---
jupytext:
  formats: md:myst,ipynb
  notebook_metadata_filter: all,-language_info,-toc,-latex_envs
  text_representation:
    extension: .md
    format_name: myst
    format_version: 0.13
    jupytext_version: 1.16.6
kernelspec:
  display_name: Python 3 (ipykernel)
  language: python
  name: python3
---

(week8:goes_landsat_rio)=
# Combining goes and landsat data using rioxarray

This is a continuation of {ref}`week8:goes_landsat`.  We'll switch back from satpy to 
goes2go to read in the GOES image, then clip it using `rio.clip_box`.  

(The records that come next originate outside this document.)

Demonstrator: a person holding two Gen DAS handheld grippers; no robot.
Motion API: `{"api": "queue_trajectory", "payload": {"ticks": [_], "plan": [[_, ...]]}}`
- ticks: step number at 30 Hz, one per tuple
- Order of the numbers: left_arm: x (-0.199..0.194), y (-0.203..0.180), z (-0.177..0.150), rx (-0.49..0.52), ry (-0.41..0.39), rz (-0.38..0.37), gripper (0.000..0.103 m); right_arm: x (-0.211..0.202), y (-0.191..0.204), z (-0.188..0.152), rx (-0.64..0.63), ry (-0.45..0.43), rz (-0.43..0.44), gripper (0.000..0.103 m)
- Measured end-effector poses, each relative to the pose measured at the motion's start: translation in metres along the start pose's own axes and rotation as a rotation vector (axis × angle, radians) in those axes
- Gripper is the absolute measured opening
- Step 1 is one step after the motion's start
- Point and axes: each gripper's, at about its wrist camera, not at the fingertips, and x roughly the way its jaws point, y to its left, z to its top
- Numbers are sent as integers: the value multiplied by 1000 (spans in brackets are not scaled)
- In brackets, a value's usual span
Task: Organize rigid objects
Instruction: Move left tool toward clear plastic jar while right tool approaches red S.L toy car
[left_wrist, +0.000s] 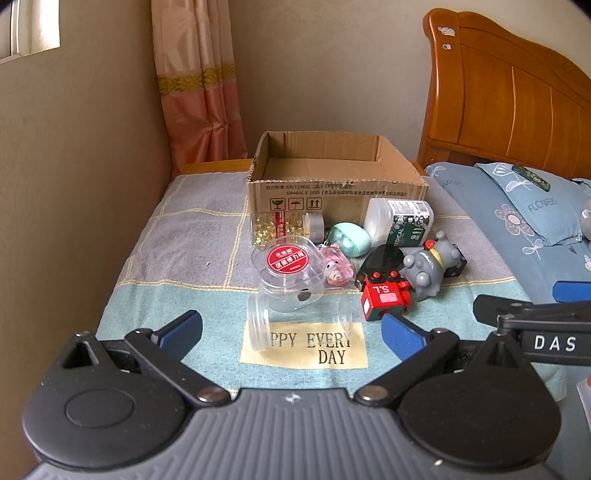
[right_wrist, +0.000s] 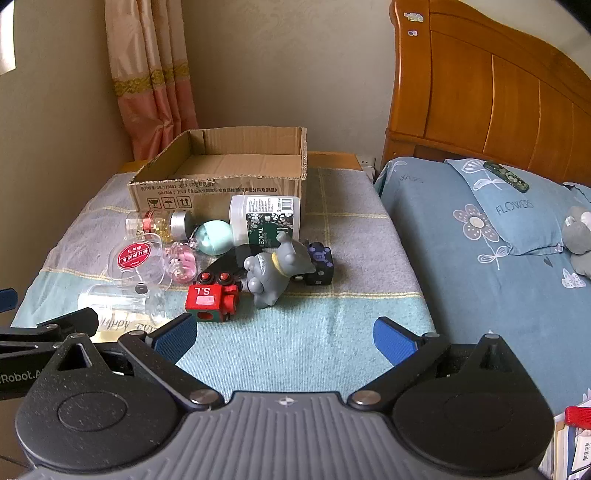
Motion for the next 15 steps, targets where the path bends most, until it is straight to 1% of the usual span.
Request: {"api": "queue_trajectory", "payload": {"ticks": [15], "plan": [[4, 0, -3, -6, -12, -12, 102, 1, 0, 0, -4, -12, -5, 103]]}}
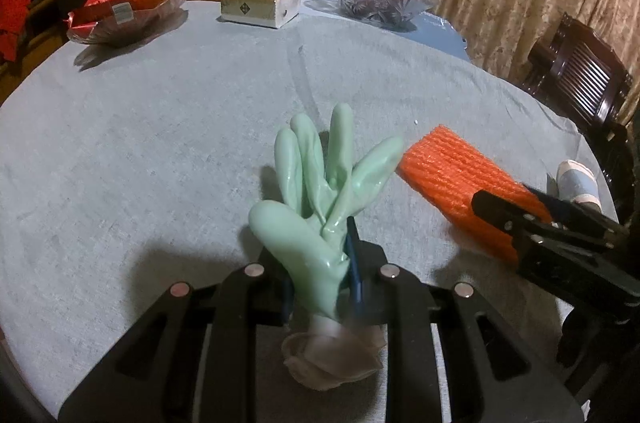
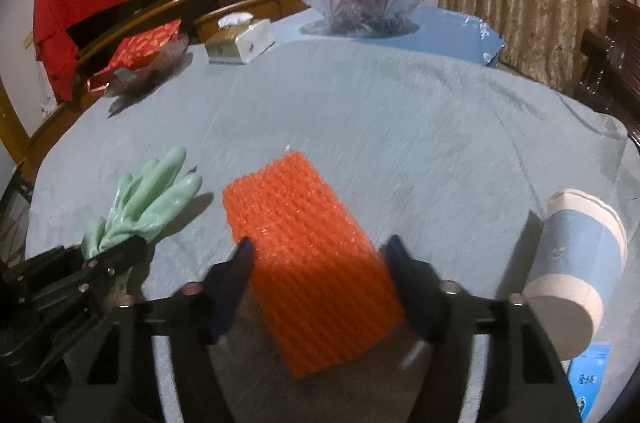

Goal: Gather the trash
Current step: 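Grasp the orange foam net with the right gripper and lift it while the left holds the glove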

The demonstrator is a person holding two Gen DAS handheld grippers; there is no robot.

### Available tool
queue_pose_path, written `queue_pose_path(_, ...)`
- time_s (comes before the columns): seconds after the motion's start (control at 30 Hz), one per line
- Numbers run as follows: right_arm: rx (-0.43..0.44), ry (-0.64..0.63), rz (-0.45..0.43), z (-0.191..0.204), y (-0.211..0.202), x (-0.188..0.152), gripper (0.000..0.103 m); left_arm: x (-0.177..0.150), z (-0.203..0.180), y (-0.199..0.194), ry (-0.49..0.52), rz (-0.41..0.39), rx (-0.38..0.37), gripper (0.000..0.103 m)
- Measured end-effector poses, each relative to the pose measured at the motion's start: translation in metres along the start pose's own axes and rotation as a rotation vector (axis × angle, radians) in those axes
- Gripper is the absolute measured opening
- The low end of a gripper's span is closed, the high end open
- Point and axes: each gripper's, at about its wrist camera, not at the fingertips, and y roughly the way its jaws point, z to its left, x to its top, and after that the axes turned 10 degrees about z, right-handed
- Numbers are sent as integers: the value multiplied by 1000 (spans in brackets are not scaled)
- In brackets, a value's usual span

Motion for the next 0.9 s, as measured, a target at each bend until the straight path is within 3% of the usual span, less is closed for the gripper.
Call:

The question:  Does `rio.clip_box` give us a better match than `satpy.crop` for the Landsat 30 km x 24 km bounding box? If not, can we figure out why? The first part of the notebook is identical to the the Landsat section of {ref}`landsat_goes_find_bounds`.  The GOES section
switches to goes2go to get an xarray file instead of a satpy scene object, and then
turns the xarray DataArray into a rio.DataArray by adding the GOES crs and affine transform.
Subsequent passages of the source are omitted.